Work to complete: Would you please output, word for word, the span of the listing below that opens on the line containing "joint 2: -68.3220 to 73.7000" and closes on the line containing "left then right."? Include both ends and nothing more.

□ □ □

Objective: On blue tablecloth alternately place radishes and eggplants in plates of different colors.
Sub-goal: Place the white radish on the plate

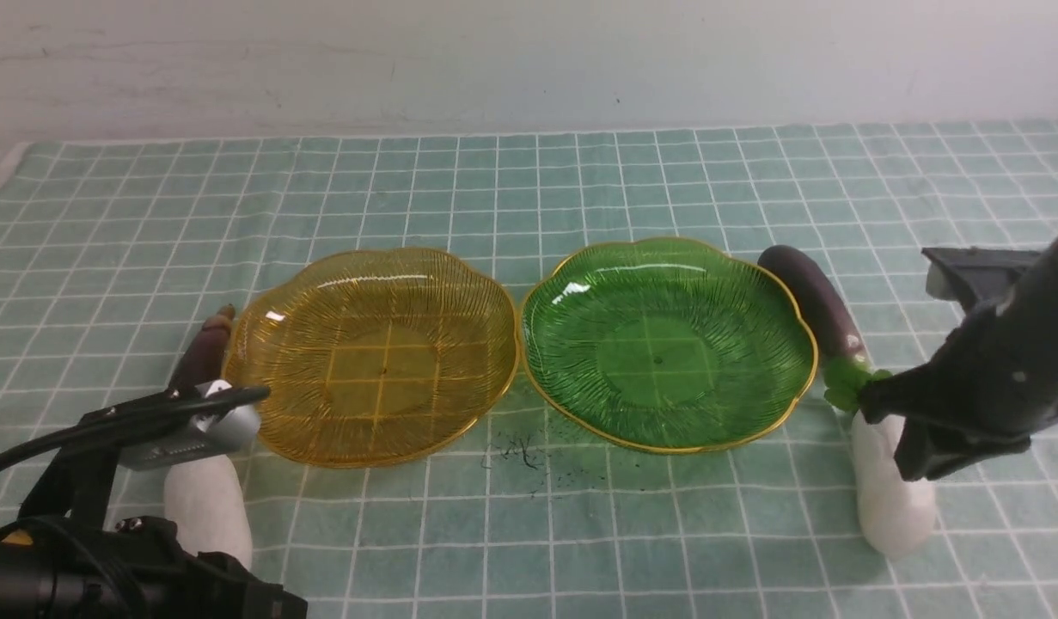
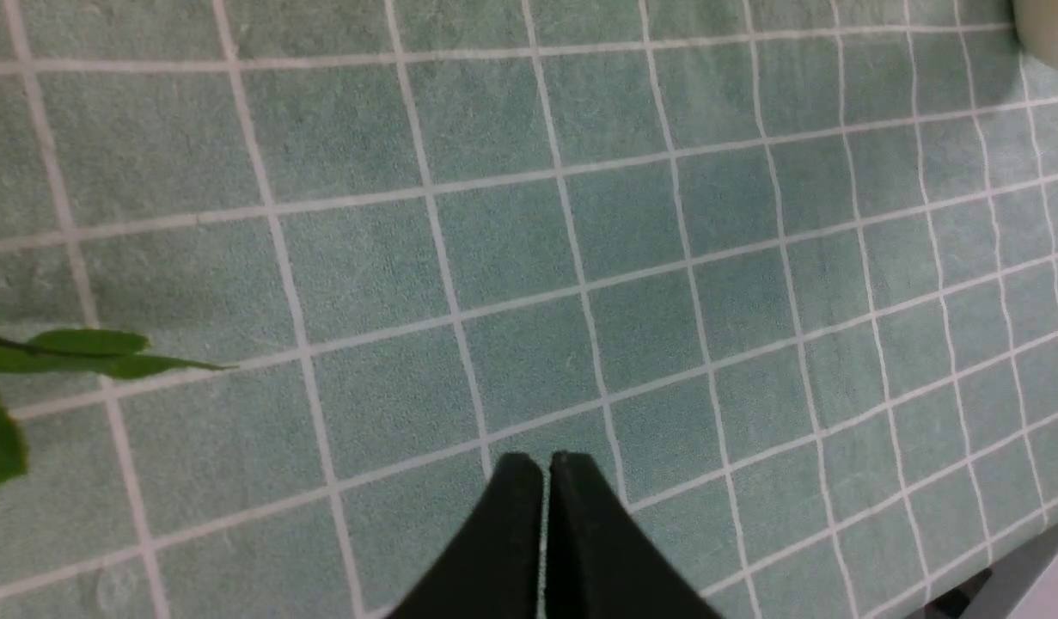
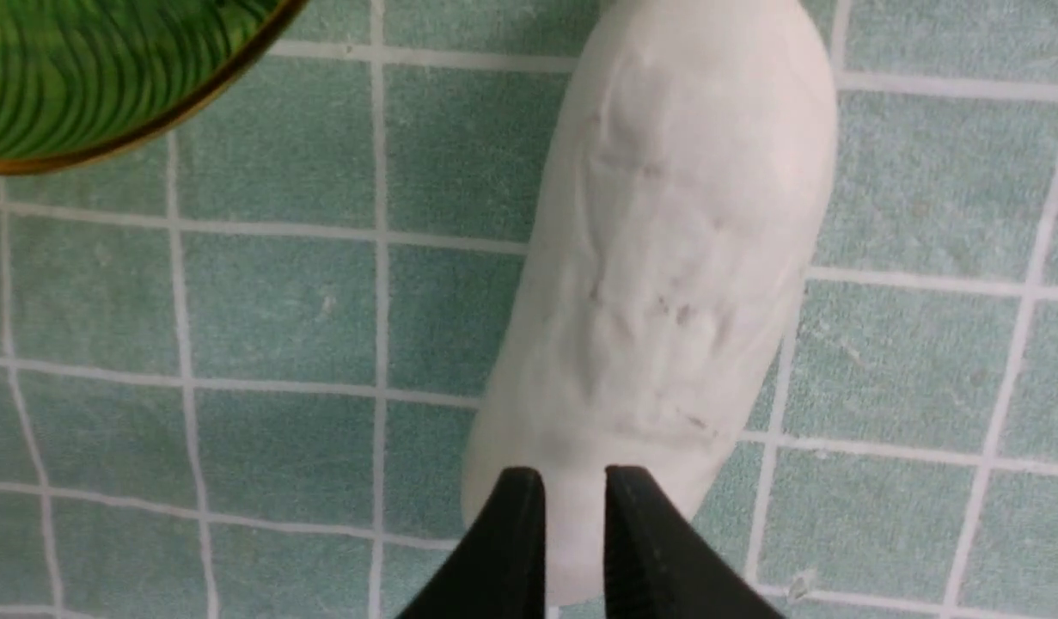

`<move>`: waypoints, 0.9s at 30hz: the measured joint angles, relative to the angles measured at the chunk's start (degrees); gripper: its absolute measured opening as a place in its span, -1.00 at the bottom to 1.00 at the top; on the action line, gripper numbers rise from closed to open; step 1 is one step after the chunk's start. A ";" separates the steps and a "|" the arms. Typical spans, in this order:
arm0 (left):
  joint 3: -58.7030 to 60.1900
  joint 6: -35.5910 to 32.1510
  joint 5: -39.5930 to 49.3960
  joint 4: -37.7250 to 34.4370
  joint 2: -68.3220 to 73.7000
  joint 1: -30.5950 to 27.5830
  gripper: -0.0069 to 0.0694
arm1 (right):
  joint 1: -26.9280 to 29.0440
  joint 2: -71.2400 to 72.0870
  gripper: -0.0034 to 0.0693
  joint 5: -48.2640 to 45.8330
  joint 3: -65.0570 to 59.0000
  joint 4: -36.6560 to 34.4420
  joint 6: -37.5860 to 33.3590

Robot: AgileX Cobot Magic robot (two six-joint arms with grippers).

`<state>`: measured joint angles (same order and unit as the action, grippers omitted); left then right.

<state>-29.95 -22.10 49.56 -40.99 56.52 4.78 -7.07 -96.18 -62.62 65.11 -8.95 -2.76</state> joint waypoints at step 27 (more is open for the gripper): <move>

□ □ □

Response box:
  joint 2: -68.3220 to 73.7000
  joint 1: -30.5950 to 27.5830
  gripper: -0.0069 to 0.0694
arm1 (right):
  joint 1: -26.9280 to 29.0440
  joint 2: -71.2400 to 72.0870
  gripper: -0.0034 to 0.0693
  joint 5: -48.2640 to 45.8330
  joint 3: -65.0570 to 59.0000
  joint 4: -36.6560 to 34.4420
  joint 6: -37.5860 to 33.3590

Robot: AgileX Cobot Magic robot (two six-joint arms with grippers).

`<state>`: measured joint angles (same order and unit as the action, grippers omitted); left then right.

The complete answer has now been given.